Devant la difficulté de la navigation, on opte finalement
pour un demi-tour devant la Grande Motte, mais le retour sera long. Avec du
coup un vent de face, il faut d’autant plus louvoyer, mais dès qu’on s’approche
enfin du port, les vagues se calment, la mer étant à cet endroit protégée par
la digue de l’Espiguette. Je suis congelée, et le mal de mer m’a bien tenu
compagnie, sur la quasi-totalité de la navigation. Killian et Maëlyss sont
également transis de froid, et heureux de notre retour à Port Camargue.
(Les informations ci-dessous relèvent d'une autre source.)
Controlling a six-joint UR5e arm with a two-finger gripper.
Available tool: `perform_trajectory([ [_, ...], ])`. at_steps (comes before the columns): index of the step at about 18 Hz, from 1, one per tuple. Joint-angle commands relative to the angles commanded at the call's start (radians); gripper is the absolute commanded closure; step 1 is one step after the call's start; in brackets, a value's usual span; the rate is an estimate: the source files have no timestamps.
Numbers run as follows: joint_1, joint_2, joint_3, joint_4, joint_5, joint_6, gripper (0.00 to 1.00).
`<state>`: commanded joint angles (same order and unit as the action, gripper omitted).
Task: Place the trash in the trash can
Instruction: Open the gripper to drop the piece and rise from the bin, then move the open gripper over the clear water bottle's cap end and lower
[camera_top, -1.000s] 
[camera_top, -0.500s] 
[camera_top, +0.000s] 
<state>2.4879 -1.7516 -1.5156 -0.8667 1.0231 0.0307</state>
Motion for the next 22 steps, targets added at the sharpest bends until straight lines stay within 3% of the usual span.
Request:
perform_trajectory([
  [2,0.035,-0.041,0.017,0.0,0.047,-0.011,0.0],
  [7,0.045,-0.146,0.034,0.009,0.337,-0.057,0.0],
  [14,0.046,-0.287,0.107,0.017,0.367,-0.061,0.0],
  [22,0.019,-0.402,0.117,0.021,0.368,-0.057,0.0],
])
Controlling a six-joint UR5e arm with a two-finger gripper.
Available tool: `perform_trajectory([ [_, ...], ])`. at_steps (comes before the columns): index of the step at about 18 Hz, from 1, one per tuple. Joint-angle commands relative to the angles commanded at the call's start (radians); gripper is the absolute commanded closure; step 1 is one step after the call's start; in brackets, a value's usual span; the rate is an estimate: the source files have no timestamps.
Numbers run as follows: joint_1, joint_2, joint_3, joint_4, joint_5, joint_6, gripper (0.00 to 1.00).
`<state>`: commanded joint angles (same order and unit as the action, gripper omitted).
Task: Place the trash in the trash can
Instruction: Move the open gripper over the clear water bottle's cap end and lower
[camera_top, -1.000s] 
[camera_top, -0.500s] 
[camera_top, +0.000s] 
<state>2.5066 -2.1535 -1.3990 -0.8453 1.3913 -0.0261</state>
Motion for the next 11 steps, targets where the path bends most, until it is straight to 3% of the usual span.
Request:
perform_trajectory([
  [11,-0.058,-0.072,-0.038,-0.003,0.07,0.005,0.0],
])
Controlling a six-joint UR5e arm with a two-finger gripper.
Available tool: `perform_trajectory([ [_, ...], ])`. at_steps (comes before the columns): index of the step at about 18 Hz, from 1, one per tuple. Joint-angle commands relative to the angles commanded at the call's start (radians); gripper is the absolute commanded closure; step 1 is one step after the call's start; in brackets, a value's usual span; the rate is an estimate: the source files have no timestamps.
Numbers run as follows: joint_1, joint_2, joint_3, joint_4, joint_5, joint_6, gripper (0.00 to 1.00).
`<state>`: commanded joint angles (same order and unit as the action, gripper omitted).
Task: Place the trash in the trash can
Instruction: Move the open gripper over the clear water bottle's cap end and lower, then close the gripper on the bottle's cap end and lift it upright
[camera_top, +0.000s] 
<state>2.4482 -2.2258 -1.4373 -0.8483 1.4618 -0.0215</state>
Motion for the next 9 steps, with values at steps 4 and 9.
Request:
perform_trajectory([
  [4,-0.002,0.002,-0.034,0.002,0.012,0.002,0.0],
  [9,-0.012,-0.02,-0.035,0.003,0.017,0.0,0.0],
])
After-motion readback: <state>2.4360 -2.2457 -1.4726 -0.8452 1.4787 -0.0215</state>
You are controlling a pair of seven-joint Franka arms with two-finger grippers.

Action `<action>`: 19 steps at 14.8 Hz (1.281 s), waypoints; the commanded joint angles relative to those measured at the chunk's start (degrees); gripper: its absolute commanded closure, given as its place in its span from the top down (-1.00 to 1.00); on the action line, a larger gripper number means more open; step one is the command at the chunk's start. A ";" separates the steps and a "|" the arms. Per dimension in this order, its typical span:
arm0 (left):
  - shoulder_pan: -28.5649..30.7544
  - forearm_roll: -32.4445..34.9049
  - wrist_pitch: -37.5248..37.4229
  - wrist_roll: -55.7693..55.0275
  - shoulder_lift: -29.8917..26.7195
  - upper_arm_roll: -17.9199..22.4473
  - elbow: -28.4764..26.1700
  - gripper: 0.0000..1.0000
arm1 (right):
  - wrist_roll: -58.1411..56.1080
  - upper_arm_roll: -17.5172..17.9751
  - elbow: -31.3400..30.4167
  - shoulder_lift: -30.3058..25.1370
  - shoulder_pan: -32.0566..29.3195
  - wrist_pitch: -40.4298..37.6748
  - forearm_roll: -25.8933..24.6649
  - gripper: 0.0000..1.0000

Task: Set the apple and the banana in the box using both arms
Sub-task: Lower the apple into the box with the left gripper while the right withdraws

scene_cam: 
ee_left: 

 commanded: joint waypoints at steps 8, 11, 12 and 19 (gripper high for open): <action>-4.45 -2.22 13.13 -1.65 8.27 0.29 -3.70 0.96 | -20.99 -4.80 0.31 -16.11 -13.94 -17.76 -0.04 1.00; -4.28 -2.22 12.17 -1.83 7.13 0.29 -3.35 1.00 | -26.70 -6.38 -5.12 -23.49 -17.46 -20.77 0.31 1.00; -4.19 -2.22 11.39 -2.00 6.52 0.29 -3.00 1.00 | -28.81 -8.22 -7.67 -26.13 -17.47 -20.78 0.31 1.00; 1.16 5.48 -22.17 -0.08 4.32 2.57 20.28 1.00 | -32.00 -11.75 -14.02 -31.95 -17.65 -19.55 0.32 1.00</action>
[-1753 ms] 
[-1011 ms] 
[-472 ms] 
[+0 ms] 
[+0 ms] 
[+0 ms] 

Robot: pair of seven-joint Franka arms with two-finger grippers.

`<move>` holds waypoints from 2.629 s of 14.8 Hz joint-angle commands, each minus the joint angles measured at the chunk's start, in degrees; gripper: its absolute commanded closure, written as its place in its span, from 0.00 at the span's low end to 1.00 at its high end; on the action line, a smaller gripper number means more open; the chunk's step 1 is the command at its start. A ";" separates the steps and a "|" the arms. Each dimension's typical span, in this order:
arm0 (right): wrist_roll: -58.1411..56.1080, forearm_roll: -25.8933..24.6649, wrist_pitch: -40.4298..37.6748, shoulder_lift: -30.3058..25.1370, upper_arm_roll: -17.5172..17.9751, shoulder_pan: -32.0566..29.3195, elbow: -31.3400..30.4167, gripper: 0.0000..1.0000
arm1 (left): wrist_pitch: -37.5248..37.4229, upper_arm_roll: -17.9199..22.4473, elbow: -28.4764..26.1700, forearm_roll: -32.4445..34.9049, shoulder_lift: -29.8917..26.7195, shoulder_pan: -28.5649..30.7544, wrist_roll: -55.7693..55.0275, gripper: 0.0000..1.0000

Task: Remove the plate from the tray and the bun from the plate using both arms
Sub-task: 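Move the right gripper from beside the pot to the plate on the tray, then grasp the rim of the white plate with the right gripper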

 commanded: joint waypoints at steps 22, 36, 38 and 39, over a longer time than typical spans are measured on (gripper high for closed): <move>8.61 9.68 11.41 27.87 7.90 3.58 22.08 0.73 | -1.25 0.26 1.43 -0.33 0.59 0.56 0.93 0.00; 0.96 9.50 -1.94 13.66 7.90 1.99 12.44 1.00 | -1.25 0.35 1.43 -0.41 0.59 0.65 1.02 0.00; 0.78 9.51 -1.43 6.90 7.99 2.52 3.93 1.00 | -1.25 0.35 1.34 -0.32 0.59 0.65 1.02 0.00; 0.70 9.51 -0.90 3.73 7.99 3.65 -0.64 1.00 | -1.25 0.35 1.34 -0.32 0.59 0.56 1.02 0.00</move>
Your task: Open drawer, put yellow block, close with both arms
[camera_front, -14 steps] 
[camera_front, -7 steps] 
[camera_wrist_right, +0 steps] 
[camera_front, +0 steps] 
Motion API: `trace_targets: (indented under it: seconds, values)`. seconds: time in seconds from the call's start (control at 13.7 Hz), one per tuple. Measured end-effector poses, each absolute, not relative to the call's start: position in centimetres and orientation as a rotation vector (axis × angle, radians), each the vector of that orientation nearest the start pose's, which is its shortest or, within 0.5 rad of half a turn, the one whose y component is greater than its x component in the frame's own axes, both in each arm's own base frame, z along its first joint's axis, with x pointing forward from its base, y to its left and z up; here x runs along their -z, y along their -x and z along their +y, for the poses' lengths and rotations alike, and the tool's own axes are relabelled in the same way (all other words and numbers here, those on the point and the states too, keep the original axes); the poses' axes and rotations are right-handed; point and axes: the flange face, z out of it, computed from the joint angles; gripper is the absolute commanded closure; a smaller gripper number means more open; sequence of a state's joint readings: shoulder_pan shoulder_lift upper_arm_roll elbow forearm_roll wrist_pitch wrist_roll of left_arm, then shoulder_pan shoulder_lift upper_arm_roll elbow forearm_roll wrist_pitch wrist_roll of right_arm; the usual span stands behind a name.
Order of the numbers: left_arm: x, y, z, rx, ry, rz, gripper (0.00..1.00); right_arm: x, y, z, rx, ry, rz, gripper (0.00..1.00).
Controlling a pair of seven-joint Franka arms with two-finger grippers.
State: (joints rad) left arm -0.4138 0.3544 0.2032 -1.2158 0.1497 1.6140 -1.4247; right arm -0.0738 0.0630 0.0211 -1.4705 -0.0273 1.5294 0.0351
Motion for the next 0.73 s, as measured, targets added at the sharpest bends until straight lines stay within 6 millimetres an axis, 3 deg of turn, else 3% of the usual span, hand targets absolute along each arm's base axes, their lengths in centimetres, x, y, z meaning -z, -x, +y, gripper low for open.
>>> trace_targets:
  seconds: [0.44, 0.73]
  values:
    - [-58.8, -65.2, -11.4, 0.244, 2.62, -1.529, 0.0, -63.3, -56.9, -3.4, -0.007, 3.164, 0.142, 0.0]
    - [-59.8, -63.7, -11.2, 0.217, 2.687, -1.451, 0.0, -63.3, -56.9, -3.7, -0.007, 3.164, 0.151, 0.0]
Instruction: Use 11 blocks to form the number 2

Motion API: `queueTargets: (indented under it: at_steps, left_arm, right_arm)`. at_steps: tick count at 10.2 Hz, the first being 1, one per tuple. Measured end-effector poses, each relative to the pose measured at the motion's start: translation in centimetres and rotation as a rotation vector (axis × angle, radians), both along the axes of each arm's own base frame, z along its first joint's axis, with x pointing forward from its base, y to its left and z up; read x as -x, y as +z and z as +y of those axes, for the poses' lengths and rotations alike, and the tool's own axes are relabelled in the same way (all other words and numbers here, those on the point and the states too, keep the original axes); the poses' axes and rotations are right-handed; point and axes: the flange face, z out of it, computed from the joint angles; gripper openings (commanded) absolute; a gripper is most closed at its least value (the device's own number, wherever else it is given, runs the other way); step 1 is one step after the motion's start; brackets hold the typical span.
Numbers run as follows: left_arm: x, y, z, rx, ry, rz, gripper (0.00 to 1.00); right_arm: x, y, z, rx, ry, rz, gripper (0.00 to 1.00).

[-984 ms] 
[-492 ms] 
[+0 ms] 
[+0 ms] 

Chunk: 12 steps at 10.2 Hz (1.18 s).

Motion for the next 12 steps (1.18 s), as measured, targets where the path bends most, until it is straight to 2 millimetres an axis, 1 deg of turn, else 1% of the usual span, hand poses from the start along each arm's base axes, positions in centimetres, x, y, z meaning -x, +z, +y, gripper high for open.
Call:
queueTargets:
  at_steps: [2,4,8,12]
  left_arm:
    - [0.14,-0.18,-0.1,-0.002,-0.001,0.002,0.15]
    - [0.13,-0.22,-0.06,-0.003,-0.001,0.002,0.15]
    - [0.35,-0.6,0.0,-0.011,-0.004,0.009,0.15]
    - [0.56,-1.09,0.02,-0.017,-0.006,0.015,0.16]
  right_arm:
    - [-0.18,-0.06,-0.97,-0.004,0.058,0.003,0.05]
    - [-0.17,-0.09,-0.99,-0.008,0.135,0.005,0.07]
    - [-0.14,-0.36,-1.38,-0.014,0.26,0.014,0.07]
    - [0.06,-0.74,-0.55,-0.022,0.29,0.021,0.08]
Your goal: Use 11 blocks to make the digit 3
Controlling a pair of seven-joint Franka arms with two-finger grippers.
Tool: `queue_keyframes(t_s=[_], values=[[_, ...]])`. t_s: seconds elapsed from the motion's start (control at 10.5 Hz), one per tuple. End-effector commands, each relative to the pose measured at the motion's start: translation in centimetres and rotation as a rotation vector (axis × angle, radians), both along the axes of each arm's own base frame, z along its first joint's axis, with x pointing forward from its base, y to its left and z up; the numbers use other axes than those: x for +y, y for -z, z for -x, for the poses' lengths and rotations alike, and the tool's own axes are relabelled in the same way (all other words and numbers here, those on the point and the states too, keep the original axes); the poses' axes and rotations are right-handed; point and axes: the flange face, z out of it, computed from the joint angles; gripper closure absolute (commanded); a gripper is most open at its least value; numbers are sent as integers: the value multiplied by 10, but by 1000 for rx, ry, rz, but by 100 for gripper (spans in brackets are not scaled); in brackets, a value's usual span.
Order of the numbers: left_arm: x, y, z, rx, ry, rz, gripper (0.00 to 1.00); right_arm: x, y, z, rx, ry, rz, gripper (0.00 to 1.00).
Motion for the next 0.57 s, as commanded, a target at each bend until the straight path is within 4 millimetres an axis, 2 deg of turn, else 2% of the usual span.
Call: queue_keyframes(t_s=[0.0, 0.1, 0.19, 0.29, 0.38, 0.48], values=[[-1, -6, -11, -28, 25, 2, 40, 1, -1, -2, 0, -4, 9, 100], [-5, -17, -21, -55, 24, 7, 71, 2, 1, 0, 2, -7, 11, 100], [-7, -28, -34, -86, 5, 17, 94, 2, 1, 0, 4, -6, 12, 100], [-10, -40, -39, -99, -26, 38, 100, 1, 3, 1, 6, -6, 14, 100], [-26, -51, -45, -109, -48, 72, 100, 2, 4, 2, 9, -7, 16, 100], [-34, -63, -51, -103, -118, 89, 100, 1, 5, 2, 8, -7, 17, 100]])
Ce n’est
qu’au moment d’amarrer qu’on se rend compte qu’on a semé la gaffe*. On devient
des pros de la perte de matériel ! Bon, si j’avais pensé à la ranger au
départ, on l’aurait probablement encore, mais je l’ai laissée sur le pont, et
les filières n’ont pas suffi à la retenir.
*gaffe : longue perche pour aider à l'amarrage
Le tracé bleu, c'était notre plan de route, le jaune, c'est notre route réelle...
On se réchauffe enfin, puis on mange, avant de démonter la Grand Voile, puisqu'on l'a déjà déchirée 2 fois, à cause d'un bidouillage au pied du mât. Il manque une goupille pour bloquer la sortie du rail de la voile, et il semble que cette pièce ne se change pas, d'où une installation un peu hasardeuse, à laquelle on doit remédier. Si démonter la voile pour la faire réparer n'est pas bien compliqué, je crains que la remonter correctement ne relève du défi. A suivre, donc !!